Wirkung von Meditation

Balance Murmeln - Wirkung von Meditation

Ein befreundeter Stipendiat im Bereich Gehirnforschung hielt einen Vortrag über die Wirkung von Meditation auf das Gehirn. Als Essenz nehme ich daraus mit:

Die Hypophyse, zentral in der Mitte des Gehirns gelegen, schüttet immer Hormone aus. Diese wirken auf die verschiedenen Bereiche des Gehirns und auf den Körper. Sind wir konstant mit Gedanken und Sorgen beschäftigt, ist der Vorderhauptlappen des Großhirns sehr aktiv. Sind wir sehr mit Fühlen, Hören und Sprechen beschäftigt, sind vor allem die Schläfenlappen beansprucht. Der Hinterhauptlappen ist aktiv, wenn es um Bilder geht. Dauert die Beanspruchung lang und ist sie einseitig, entsteht Stress. Stress bedeutet, dass die Hypophyse Stresshormone ausschüttet. Stresshormone bedeuten Angst, Unsicherheit und Kampfbereitschaft des Körpers, egal ob der Stress vom Bewusstsein als „positiv“ oder „negativ“ eingestuft wird. Die Hypophyse kennt keinen „Eustress“.

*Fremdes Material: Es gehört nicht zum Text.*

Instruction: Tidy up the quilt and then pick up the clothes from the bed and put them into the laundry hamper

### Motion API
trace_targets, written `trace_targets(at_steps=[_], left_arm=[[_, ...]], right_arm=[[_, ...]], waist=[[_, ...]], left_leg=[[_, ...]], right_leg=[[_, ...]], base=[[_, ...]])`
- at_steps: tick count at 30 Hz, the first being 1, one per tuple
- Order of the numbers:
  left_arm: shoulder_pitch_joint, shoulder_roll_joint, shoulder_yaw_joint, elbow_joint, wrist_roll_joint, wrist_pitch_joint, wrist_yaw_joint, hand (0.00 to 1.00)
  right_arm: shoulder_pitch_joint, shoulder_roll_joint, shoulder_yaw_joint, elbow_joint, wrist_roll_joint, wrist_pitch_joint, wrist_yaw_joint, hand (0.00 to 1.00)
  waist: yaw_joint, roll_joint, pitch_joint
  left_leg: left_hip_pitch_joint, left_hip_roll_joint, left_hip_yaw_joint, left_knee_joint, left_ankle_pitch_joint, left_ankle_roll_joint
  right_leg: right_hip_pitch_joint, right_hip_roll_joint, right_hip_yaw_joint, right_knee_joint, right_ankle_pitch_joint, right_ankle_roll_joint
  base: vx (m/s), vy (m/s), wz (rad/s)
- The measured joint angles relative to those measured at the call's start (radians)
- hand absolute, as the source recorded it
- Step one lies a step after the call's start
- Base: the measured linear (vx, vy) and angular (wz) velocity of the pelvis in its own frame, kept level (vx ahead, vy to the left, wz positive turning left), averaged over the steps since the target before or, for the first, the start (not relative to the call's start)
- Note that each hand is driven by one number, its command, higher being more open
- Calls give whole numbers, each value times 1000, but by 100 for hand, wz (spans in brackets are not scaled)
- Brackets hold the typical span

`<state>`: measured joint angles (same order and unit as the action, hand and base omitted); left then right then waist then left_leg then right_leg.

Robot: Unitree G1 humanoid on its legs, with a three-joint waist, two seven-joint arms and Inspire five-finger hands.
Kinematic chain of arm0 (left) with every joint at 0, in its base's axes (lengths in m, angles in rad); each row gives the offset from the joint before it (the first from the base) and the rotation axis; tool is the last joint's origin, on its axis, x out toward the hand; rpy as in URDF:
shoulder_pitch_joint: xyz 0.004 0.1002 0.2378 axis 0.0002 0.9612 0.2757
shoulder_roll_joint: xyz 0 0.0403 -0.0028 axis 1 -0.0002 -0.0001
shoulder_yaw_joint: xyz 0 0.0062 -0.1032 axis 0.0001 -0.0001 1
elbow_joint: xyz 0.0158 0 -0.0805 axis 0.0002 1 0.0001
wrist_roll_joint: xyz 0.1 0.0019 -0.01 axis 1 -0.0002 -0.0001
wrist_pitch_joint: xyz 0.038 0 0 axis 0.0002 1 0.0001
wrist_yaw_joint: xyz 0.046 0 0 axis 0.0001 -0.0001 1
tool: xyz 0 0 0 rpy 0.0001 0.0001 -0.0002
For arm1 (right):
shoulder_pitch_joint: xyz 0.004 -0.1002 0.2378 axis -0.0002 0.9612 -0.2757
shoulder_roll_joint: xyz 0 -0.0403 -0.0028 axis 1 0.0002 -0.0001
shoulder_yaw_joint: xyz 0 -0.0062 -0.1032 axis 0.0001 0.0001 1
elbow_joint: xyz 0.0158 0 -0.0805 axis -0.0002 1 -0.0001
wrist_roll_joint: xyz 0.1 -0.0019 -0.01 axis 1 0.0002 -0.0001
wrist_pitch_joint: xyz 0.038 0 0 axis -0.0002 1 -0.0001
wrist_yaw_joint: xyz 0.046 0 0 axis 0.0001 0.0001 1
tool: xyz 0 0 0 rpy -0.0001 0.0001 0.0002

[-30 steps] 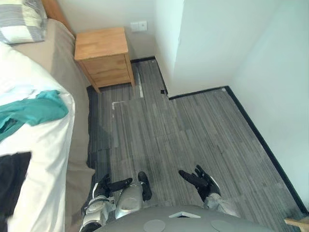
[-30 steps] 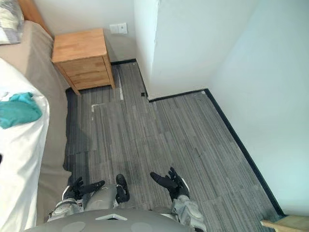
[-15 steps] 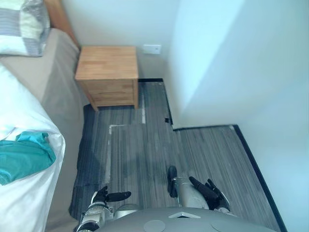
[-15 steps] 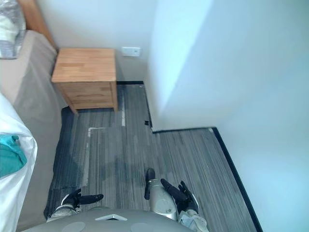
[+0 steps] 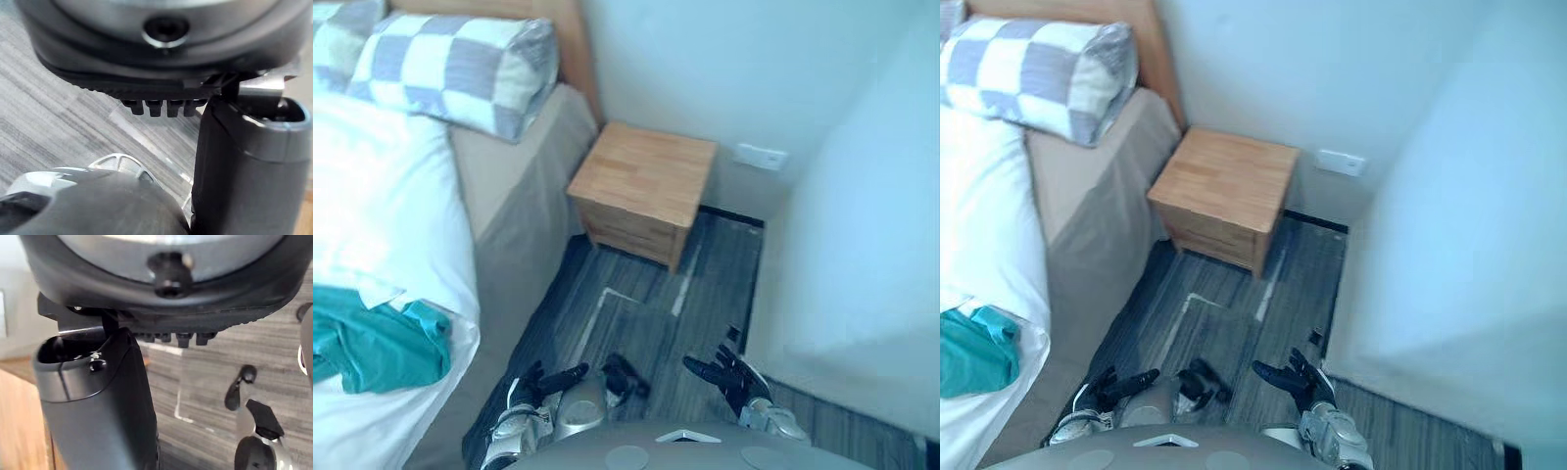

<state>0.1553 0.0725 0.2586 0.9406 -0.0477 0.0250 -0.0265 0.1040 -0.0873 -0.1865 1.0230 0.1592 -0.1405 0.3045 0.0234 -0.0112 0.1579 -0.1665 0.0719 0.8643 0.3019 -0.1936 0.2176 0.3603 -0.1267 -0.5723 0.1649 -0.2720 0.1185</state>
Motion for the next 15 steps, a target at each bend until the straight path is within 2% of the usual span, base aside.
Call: trace_targets(at_steps=[1, 2, 3, 4, 5, 6, 7, 8, 10, 11, 12, 13, 14, 15], left_arm=[[-2, 10, -31, 5, 6, 10, 3, 100], [-3, 14, -39, 6, 10, 12, 3, 100], [-13, 32, -49, 18, 17, 16, 3, 100], [-31, 52, -88, 37, 18, 21, 6, 100], [-36, 56, -109, 45, 18, 22, 9, 100], [-39, 58, -144, 52, 19, 20, 15, 100], [-43, 61, -163, 51, 19, 17, 13, 100], [-60, 65, -174, 51, 17, 12, 10, 100], [-81, 46, -174, 55, 19, 1, 8, 100], [-80, 25, -151, 51, 12, -5, -6, 100], [-77, 24, -150, 50, 9, -11, -4, 100], [-71, 32, -148, 49, 9, -30, 2, 100], [-67, -3, -146, 61, 6, -55, 23, 100], [-62, -25, -146, 62, 4, -66, 28, 100]], right_arm=[[-15, -2, -3, 11, -20, 0, -10, 100], [-27, -4, -3, 19, -29, 0, -11, 100], [-53, 7, 1, 34, -34, 4, -10, 100], [-55, 17, 5, 41, -34, 5, -10, 100], [-59, 17, 8, 37, -34, 2, -9, 100], [-59, 19, 23, 14, -32, -3, -10, 100], [-49, 21, 32, -17, -32, -9, -11, 100], [-30, 30, 45, -52, -15, -22, -18, 100], [-10, 37, 61, -67, 58, -31, -44, 100], [-2, 39, 70, -66, 119, -38, -68, 100], [0, 41, 77, -64, 132, -41, -76, 100], [5, 51, 93, -53, 135, -43, -83, 100], [-3, 25, 105, -45, 132, -47, -86, 100], [-3, 15, 109, -45, 132, -47, -85, 100]], waist=[[-11, 9, -8], [-16, 8, -7], [-31, -8, 3], [-26, -14, 18], [-30, -5, 22], [-35, 8, 20], [-39, 16, 16], [-50, 11, 10], [-62, 7, 8], [-54, 2, 5], [-46, -7, -1], [-39, -38, -19], [-27, 6, -43], [-27, 28, -52]], left_leg=[[4, -30, -63, -39, 2, 3], [7, -38, -94, -45, 6, -7], [38, -56, -158, -51, 9, -16], [101, -74, -234, -81, 11, -25], [135, -80, -279, -103, 15, -30], [188, -80, -365, -144, 21, -42], [215, -82, -433, -172, 23, -53], [228, -88, -552, -193, 23, -72], [240, -92, -673, -194, 18, -98], [275, -101, -760, -188, 0, -137], [290, -106, -769, -185, -9, -153], [300, -124, -749, -172, -27, -182], [293, -69, -720, -141, -54, -223], [283, -47, -693, -133, -55, -241]], right_leg=[[-87, -41, 25, 222, 13, -12], [-142, -54, 71, 346, 19, -13], [-218, -61, 151, 527, 9, -17], [-262, -47, 198, 623, -14, -18], [-286, -37, 215, 642, -24, -33], [-346, -5, 255, 653, -42, -63], [-410, 11, 293, 645, -49, -76], [-495, 36, 371, 606, -54, -87], [-568, 60, 499, 530, -52, -83], [-598, 58, 599, 420, -19, -44], [-598, 51, 624, 345, 36, -45], [-602, 32, 652, 225, 175, -40], [-583, 45, 605, 235, 160, -52], [-566, 52, 581, 209, 163, -56]], base=[[589, 15, 124], [727, 34, 143], [616, -2, 158], [608, -54, 172], [542, -164, 185], [512, -189, 183], [628, -326, 252], [407, -303, 266], [414, -371, 257], [431, -405, 191], [433, -403, 171], [400, -364, 101], [384, -315, 85], [426, -312, 89]])
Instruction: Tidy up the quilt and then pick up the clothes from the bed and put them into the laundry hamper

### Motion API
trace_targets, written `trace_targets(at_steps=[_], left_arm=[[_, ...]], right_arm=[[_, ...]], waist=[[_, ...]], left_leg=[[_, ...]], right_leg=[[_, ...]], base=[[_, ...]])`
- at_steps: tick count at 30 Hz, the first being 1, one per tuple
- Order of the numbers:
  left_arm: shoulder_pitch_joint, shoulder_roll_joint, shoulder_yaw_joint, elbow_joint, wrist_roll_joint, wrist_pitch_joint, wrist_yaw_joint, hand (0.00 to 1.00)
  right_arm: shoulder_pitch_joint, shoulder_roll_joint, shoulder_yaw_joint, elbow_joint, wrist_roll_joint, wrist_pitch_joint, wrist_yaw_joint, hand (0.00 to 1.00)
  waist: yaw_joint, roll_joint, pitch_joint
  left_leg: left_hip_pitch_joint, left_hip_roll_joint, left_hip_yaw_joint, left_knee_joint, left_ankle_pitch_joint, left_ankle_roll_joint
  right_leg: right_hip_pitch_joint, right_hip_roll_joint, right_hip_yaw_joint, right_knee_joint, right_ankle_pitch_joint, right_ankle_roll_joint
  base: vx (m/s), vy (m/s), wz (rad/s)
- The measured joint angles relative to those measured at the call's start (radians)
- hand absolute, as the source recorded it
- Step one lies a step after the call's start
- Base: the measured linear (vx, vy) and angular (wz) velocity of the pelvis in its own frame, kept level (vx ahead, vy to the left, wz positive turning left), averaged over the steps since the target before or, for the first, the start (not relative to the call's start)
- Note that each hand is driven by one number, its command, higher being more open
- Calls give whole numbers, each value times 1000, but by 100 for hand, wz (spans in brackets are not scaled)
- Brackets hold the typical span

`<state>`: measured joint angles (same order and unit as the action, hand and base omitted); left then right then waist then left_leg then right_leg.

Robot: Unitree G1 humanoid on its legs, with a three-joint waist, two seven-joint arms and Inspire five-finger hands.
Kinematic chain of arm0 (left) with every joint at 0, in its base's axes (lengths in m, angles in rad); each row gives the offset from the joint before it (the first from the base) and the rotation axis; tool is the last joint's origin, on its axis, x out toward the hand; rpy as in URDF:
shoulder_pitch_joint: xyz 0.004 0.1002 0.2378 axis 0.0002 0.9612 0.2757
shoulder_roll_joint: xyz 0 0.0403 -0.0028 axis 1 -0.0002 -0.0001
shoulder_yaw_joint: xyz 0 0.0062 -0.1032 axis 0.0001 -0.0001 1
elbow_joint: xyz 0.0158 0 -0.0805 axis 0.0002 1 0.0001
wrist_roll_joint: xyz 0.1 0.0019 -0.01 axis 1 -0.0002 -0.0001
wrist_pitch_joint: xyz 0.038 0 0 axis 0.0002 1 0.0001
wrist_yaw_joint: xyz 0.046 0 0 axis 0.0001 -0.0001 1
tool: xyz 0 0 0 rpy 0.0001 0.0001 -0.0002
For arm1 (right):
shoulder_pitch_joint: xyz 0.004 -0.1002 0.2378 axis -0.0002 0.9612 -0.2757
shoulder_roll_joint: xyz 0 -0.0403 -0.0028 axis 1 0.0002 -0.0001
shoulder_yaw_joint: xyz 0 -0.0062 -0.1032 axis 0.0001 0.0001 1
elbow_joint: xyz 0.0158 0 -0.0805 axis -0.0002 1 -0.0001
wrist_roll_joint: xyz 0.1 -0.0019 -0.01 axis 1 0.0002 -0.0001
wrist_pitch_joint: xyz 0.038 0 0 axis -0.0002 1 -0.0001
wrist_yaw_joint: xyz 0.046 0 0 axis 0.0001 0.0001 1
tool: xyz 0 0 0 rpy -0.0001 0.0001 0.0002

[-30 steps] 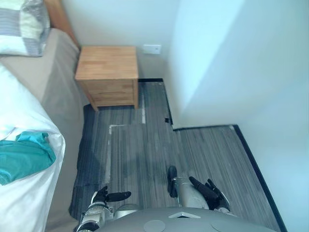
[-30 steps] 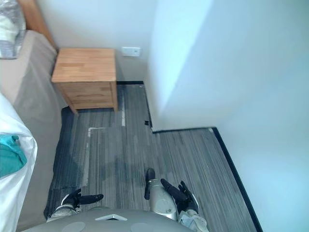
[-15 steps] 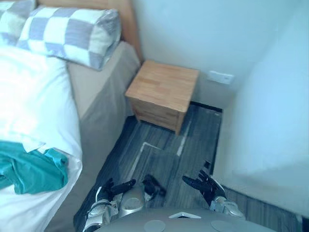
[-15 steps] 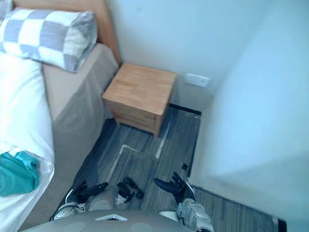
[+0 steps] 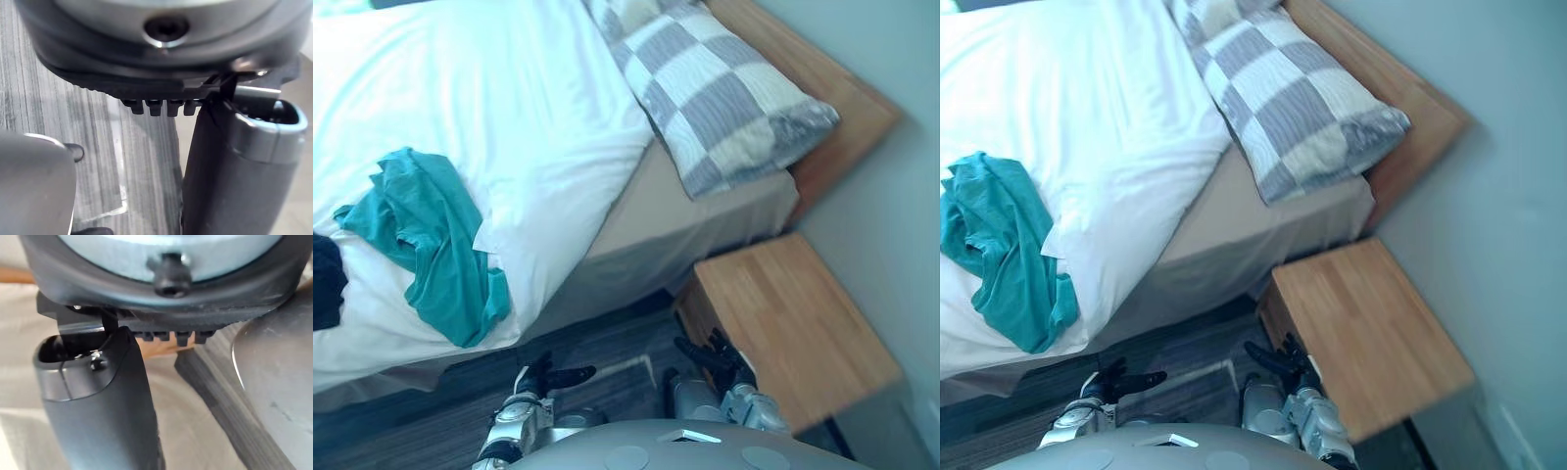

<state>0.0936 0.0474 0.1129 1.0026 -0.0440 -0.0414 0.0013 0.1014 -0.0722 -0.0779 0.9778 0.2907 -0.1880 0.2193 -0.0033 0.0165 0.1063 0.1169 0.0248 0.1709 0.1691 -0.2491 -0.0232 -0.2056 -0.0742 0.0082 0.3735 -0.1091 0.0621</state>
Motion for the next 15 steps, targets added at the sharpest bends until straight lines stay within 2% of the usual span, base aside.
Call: trace_targets(at_steps=[2, 5, 6, 8, 9, 11, 13, 14, 15], left_arm=[[6, -33, 1, 1, 5, -11, -4, 100], [17, -33, 34, -2, 13, -17, -5, 100], [30, -36, 56, -13, 24, -29, -3, 100], [33, -46, 82, -20, 61, -30, -2, 100], [30, -48, 97, -20, 82, -25, -6, 100], [28, -45, 101, -9, 95, -19, -5, 100], [29, -24, 102, -10, 96, -3, -4, 100], [29, -20, 101, -10, 97, 2, -5, 100], [30, -15, 101, -10, 109, 4, -8, 100]], right_arm=[[0, -24, 0, 2, 2, 4, -7, 100], [16, -16, 0, 17, 37, 6, -27, 100], [20, -10, 0, 28, 47, 5, -33, 100], [19, -10, -2, 28, 56, -3, -36, 100], [22, -6, -15, 29, 81, -5, -47, 100], [45, 16, -57, 30, 120, -16, -78, 100], [76, 52, -93, 30, 160, -41, -131, 100], [81, 59, -99, 30, 167, -45, -145, 100], [88, 73, -109, 29, 189, -48, -171, 100]], waist=[[-19, 40, 1], [-20, 15, 10], [-18, 6, -1], [-20, 9, -5], [-26, 12, -7], [-37, 2, -26], [-31, -32, -44], [-30, -35, -45], [-29, -48, -54]], left_leg=[[-5, 59, 119, 41, 3, -32], [-9, 90, 185, 152, 7, -41], [-1, 113, 242, 132, 1, -37], [-5, 175, 317, 68, 39, -30], [-4, 198, 338, 20, 77, -65], [9, 165, 360, -33, 90, -77], [28, 128, 365, -88, 104, -78], [33, 119, 365, -100, 109, -78], [47, 105, 365, -123, 118, -76]], right_leg=[[92, 10, -91, -85, -11, -18], [196, -7, -134, -137, -18, -29], [209, -14, -140, -146, -20, -33], [211, -14, -149, -150, -21, -32], [208, -15, -155, -152, -22, -28], [210, -37, -173, -167, -17, -12], [221, -62, -195, -186, -4, 8], [226, -68, -200, -186, -3, 9], [233, -79, -205, -182, 3, 19]], base=[[308, -205, 96], [211, -167, 66], [96, -86, 15], [79, -24, 3], [87, 128, 5], [78, 178, 17], [49, 149, 23], [17, 121, 24], [15, 104, 21]])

In einer Meditation, die sich bewusst auf den Bereich um die Hypophyse konzentriert, werden Signale relativ gleichmäßig an die verschiedenen Gehirnregionen gesendet. Die Hypophyse schüttet sogenannte Glückshormone aus, die für Gefühle wie Glück (Dopamin), Sicherheit (Serotonin) und Geborgenheit (Oxytocin) zuständig sind. Der Körper wird nicht extra aktiviert und ruht eher. Meditation wirkt also nicht nur erholsam, sondern auch regenerierend.